▶ **WHAT THIS TASK INVOLVES**: The reply should be one number: how many lines of the data below contain "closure".

▶ **Collected data entries**:
#####
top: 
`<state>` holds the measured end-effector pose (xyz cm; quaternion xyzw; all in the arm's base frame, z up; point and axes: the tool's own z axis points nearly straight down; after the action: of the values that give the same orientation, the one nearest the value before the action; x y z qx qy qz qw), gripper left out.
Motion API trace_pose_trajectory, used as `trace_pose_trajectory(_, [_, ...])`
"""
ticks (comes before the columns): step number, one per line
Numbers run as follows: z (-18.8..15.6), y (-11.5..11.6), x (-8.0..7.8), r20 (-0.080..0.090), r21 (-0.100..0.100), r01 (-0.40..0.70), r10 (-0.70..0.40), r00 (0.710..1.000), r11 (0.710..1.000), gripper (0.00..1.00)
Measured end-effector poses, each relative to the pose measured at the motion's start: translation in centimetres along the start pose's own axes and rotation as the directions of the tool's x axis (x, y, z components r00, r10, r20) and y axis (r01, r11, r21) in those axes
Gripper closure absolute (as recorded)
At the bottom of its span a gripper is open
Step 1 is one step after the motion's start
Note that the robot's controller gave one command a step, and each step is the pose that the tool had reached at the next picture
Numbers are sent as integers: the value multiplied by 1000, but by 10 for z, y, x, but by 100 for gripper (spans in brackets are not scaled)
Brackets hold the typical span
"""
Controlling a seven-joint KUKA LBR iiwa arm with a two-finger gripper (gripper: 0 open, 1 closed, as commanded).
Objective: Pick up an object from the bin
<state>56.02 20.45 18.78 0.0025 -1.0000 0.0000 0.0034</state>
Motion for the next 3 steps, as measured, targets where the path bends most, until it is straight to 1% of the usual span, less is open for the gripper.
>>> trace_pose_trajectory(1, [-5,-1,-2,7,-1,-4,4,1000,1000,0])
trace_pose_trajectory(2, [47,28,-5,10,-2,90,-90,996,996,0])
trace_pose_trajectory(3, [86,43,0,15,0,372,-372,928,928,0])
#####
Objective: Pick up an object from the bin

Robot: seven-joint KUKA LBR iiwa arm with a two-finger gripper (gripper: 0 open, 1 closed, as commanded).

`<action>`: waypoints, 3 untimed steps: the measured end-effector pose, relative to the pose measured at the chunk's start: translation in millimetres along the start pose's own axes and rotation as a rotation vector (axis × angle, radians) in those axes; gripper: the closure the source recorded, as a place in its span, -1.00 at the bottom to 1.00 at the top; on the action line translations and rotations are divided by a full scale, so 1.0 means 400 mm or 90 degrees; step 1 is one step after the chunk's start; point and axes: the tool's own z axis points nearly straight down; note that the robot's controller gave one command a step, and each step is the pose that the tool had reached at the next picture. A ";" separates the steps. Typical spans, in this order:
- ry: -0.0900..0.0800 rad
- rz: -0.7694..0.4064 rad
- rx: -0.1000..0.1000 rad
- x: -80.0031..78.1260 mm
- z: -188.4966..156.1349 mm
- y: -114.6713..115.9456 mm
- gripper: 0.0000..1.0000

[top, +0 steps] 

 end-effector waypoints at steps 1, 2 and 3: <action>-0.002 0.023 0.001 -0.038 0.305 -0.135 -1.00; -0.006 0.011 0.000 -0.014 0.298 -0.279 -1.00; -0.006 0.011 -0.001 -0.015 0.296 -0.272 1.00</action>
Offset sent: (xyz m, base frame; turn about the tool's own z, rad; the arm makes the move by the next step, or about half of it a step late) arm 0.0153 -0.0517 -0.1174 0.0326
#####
▶ **RESPONSE FOR THIS EXERCISE**: 2